• _TASK INPUTS_
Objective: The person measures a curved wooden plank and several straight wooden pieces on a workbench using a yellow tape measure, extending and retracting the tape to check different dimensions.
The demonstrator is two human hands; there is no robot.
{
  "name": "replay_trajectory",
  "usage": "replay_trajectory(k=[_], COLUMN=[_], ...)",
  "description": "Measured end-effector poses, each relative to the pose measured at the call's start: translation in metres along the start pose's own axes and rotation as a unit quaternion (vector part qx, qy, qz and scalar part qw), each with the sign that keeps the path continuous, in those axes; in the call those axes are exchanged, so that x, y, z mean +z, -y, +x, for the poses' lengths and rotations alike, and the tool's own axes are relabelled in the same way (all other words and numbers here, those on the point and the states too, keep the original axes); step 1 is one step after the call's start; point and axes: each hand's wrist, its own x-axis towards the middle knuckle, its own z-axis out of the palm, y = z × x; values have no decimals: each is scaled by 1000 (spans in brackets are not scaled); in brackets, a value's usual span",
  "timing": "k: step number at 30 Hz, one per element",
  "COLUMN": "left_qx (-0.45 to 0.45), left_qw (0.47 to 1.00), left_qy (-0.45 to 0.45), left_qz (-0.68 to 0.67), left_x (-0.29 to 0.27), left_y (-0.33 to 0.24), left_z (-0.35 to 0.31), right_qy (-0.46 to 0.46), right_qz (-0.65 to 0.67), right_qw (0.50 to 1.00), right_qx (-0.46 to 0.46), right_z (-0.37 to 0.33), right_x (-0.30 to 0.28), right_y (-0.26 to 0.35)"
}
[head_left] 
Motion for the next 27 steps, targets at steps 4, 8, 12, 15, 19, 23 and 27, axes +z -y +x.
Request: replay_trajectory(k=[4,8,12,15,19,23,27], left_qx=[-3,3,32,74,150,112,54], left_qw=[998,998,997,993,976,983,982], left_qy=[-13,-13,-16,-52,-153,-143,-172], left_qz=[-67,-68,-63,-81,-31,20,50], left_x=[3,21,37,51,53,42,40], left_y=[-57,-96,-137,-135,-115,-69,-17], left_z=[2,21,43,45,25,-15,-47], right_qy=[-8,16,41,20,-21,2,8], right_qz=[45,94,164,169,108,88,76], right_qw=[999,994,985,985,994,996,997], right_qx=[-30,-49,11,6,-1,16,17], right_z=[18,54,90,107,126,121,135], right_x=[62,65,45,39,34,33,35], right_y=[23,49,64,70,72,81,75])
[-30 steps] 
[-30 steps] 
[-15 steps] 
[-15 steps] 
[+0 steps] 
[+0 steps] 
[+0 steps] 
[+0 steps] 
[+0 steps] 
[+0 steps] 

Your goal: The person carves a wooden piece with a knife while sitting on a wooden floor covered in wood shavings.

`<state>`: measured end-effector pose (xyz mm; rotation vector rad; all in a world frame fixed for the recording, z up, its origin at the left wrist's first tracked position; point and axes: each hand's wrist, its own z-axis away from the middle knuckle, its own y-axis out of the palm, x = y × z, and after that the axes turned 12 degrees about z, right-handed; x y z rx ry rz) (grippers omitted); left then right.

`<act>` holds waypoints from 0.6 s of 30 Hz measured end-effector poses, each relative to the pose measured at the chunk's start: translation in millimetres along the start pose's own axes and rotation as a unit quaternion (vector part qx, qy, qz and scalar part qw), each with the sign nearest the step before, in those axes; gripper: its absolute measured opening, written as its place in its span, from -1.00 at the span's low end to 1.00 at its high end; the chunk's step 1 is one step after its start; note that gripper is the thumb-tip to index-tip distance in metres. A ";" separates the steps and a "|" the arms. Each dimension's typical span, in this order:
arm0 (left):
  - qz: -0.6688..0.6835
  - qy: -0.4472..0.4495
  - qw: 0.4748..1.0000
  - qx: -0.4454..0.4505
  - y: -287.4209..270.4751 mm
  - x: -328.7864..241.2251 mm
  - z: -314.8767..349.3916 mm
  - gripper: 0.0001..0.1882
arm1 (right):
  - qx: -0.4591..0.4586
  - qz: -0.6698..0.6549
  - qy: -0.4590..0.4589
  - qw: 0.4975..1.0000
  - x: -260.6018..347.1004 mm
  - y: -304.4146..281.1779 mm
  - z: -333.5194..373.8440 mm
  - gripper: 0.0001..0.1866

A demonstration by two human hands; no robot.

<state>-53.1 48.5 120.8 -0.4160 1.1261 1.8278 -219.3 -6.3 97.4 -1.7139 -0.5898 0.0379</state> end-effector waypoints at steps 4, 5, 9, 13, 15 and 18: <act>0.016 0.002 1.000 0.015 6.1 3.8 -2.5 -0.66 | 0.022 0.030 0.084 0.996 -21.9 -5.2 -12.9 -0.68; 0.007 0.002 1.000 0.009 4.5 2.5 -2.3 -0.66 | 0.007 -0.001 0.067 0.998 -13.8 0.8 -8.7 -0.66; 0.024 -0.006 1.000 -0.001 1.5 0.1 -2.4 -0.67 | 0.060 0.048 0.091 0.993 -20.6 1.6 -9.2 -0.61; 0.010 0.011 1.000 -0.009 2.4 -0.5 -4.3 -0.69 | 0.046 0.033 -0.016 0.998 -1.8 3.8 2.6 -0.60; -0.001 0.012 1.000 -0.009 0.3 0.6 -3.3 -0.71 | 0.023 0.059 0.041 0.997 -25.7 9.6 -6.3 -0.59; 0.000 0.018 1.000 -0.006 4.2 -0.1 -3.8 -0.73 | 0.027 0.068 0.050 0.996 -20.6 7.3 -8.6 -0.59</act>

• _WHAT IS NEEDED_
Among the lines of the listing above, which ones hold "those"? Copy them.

• _EXERCISE RESULT_
  "description": "Measured end-effector poses, each relative to the pose measured at the call's start: translation in metres along the start pose's own axes and rotation as a unit quaternion (vector part qx, qy, qz and scalar part qw), each with the sign that keeps the path continuous, in those axes; in the call those axes are exchanged, so that x, y, z mean +z, -y, +x, for the poses' lengths and rotations alike, and the tool's own axes are relabelled in the same way (all other words and numbers here, those on the point and the states too, keep the original axes); step 1 is one step after the call's start; point and axes: each hand's wrist, its own x-axis towards the middle knuckle, its own z-axis out of the palm, y = z × x; values have no decimals: each is scaled by 1000 (spans in brackets are not scaled); in brackets, a value's usual span",
`<act>` holds waypoints from 0.6 s of 30 Hz measured end-effector poses, each relative to the pose measured at the chunk's start: translation in millimetres along the start pose's own axes and rotation as a unit quaternion (vector part qx, qy, qz and scalar part qw), each with the sign nearest the step before, in those axes; gripper: its absolute measured opening, written as its place in its span, from -1.00 at the span's low end to 1.00 at its high end; the chunk's step 1 is one step after its start; note that gripper is the thumb-tip to index-tip distance in metres. A ";" separates the steps and a "|" the arms. Each dimension's typical span, in this order:

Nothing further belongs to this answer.